» Task:
In the listing below, find the line that contains "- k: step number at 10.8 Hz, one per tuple" and the line that contains "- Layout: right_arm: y". Quote both and every line between them, exactly, and nothing more.

#####

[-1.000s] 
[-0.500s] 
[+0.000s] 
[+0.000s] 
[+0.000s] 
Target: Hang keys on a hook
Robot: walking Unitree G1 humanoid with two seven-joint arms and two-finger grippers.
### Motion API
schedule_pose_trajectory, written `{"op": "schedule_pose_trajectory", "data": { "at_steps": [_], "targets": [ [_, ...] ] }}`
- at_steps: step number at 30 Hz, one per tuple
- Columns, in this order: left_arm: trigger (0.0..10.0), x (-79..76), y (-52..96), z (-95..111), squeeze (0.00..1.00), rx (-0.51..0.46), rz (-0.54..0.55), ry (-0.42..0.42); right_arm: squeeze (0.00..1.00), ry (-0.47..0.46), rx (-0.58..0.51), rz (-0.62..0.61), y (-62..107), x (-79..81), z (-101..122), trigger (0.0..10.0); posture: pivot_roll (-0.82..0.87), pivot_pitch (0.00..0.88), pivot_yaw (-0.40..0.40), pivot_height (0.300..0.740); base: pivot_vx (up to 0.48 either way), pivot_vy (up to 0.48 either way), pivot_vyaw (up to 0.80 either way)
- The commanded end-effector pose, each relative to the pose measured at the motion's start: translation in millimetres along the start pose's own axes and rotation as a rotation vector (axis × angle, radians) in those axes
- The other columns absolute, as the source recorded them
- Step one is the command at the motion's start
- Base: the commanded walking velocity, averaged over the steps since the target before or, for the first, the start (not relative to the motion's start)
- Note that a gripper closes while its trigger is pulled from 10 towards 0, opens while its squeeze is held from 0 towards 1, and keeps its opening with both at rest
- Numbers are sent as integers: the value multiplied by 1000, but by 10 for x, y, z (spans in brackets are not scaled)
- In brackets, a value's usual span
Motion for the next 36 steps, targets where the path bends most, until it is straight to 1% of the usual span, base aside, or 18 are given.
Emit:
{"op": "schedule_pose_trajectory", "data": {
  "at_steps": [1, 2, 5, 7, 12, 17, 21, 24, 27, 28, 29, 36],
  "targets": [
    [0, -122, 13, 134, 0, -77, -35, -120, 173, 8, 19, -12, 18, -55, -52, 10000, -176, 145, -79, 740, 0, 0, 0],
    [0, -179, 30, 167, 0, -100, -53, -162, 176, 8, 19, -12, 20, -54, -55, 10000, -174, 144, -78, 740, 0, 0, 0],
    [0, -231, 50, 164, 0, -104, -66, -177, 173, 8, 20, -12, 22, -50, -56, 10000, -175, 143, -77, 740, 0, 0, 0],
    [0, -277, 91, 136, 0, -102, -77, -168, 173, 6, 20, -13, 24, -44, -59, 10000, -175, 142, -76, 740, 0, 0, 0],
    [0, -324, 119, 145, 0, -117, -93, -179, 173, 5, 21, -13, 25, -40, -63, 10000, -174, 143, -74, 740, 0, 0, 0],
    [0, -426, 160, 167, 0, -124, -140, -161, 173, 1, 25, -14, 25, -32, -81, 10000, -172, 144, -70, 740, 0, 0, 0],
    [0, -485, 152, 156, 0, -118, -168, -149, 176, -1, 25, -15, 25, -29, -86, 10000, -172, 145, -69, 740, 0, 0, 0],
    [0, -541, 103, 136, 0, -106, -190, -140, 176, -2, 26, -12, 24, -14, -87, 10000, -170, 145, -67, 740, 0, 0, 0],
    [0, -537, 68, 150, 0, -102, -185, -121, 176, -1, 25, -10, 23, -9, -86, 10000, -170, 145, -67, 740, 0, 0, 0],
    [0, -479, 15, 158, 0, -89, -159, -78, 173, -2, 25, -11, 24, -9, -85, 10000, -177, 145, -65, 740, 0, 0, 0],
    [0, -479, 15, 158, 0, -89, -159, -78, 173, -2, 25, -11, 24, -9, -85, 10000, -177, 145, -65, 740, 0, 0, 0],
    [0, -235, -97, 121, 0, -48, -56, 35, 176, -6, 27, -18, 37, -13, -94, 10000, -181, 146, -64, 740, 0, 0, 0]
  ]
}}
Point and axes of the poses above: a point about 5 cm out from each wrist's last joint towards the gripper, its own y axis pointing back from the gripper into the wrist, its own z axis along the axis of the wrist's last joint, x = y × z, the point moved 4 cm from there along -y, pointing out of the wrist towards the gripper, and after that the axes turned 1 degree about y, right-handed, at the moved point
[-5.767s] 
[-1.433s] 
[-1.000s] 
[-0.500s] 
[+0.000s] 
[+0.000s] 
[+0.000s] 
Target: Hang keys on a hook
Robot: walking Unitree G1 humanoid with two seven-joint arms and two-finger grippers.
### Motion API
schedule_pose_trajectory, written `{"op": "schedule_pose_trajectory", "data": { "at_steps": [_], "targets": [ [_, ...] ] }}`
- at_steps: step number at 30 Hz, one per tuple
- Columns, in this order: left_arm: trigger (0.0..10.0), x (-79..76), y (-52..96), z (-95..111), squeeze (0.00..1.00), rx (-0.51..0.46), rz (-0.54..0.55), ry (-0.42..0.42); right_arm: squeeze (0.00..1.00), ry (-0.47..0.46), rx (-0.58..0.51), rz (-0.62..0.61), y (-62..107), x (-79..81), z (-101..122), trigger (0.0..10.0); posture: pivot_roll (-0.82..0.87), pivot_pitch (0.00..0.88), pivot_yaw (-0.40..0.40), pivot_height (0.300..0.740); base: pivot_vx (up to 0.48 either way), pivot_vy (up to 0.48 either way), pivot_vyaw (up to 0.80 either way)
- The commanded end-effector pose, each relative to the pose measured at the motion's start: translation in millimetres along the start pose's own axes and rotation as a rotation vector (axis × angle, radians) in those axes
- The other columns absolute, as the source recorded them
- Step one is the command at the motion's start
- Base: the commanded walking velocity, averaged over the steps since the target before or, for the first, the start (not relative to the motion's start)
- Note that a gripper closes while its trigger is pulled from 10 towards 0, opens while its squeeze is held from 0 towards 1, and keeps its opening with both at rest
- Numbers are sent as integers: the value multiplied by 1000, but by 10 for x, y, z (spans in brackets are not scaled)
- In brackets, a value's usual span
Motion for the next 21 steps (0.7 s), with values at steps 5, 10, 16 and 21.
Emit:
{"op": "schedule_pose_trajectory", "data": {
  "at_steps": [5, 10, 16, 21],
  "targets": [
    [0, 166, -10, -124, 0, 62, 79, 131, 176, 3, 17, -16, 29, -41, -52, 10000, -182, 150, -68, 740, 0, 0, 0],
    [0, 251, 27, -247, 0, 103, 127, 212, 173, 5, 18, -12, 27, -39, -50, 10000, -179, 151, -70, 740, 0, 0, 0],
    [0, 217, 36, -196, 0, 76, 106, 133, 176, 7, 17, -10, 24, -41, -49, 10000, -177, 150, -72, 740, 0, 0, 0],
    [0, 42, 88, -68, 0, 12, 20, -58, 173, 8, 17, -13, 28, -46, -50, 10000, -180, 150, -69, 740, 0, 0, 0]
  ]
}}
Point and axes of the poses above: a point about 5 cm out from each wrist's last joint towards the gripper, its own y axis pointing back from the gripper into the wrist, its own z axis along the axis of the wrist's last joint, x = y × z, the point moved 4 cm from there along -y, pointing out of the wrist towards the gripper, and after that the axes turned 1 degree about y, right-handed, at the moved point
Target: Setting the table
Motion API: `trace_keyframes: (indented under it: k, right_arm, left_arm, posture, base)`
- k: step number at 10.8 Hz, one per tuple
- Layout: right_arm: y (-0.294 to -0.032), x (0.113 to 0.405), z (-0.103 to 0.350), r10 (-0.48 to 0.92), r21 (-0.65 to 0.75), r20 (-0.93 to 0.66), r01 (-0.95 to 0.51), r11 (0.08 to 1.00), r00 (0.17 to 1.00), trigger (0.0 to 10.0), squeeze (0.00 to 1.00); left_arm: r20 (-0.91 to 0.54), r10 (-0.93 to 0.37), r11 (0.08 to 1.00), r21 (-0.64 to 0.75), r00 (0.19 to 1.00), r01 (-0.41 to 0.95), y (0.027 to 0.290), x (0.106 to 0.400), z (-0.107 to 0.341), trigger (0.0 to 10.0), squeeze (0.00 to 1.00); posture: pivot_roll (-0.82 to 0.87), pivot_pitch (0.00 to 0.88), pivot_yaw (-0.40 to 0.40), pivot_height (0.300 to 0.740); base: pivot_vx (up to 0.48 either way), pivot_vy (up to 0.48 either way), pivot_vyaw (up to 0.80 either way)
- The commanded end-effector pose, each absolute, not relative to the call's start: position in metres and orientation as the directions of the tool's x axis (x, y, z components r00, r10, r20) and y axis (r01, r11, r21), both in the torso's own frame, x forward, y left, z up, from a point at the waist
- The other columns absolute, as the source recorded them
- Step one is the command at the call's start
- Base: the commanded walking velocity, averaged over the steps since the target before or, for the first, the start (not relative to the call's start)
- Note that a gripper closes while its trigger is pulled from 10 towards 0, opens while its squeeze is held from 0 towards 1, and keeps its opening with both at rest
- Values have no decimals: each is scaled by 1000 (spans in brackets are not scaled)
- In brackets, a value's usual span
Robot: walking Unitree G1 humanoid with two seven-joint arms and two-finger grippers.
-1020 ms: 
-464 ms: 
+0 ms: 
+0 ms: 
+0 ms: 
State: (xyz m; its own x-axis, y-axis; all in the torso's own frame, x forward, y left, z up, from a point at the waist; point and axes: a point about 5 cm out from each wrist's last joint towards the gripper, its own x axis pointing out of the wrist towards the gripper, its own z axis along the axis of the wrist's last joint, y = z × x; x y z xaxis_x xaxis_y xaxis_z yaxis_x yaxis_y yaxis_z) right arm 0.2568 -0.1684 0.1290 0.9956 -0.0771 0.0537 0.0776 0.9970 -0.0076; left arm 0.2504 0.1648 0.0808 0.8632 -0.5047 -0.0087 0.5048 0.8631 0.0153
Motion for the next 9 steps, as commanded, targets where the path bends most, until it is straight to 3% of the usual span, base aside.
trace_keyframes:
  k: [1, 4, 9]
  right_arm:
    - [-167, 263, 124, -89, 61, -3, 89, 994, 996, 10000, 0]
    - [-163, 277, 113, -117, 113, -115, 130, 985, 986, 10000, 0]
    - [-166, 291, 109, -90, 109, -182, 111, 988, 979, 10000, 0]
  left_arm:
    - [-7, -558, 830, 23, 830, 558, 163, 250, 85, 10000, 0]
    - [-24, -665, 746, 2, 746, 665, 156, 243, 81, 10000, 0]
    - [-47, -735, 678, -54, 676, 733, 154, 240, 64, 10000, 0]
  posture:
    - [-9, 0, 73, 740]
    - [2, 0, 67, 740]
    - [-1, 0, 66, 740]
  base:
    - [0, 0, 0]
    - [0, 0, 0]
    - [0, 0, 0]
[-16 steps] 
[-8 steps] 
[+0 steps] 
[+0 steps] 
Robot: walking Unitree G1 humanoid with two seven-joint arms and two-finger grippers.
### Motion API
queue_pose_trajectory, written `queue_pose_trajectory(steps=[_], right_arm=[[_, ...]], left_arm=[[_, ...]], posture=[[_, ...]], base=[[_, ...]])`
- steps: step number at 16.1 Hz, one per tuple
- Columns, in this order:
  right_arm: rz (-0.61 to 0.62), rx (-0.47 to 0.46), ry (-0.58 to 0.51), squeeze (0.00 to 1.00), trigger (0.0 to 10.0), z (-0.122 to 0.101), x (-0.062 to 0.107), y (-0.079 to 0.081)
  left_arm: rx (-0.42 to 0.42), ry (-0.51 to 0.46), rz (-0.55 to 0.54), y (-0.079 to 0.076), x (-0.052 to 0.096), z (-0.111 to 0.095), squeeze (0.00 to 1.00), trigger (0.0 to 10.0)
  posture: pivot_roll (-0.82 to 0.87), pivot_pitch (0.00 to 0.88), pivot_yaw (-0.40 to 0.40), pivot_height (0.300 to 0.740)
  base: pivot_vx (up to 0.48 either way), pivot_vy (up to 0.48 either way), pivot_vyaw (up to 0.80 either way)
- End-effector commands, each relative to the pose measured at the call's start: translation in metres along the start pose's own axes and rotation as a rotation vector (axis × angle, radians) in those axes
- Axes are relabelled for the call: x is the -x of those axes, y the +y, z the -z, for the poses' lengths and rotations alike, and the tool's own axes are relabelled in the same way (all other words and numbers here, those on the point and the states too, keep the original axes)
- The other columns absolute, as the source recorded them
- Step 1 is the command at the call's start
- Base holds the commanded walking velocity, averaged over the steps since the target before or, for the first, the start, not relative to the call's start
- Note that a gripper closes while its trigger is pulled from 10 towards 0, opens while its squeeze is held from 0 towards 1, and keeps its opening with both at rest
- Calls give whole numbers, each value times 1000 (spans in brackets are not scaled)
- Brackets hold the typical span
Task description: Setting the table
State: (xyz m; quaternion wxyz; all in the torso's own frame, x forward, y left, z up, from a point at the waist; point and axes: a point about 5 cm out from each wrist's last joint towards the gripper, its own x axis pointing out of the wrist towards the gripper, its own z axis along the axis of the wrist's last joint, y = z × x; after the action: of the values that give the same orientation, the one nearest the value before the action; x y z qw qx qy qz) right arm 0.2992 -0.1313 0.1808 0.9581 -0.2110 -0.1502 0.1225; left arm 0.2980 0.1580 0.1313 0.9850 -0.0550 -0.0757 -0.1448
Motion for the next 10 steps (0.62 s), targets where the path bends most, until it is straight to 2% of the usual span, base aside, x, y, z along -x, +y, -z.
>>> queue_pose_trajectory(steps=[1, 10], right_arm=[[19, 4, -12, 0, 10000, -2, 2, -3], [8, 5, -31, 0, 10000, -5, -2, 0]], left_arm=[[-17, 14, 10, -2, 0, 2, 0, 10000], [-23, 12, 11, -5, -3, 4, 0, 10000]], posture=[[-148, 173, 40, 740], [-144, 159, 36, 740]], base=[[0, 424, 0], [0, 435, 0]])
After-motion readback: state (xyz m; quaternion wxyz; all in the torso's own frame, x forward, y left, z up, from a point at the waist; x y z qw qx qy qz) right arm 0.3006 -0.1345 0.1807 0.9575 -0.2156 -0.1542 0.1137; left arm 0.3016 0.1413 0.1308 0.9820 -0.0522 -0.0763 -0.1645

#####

» Exercise response:
- k: step number at 10.8 Hz, one per tuple
- Layout: right_arm: y (-0.294 to -0.032), x (0.113 to 0.405), z (-0.103 to 0.350), r10 (-0.48 to 0.92), r21 (-0.65 to 0.75), r20 (-0.93 to 0.66), r01 (-0.95 to 0.51), r11 (0.08 to 1.00), r00 (0.17 to 1.00), trigger (0.0 to 10.0), squeeze (0.00 to 1.00); left_arm: r20 (-0.91 to 0.54), r10 (-0.93 to 0.37), r11 (0.08 to 1.00), r21 (-0.64 to 0.75), r00 (0.19 to 1.00), r01 (-0.41 to 0.95), y (0.027 to 0.290), x (0.106 to 0.400), z (-0.107 to 0.341), trigger (0.0 to 10.0), squeeze (0.00 to 1.00); posture: pivot_roll (-0.82 to 0.87), pivot_pitch (0.00 to 0.88), pivot_yaw (-0.40 to 0.40), pivot_height (0.300 to 0.740); base: pivot_vx (up to 0.48 either way), pivot_vy (up to 0.48 either way), pivot_vyaw (up to 0.80 either way)

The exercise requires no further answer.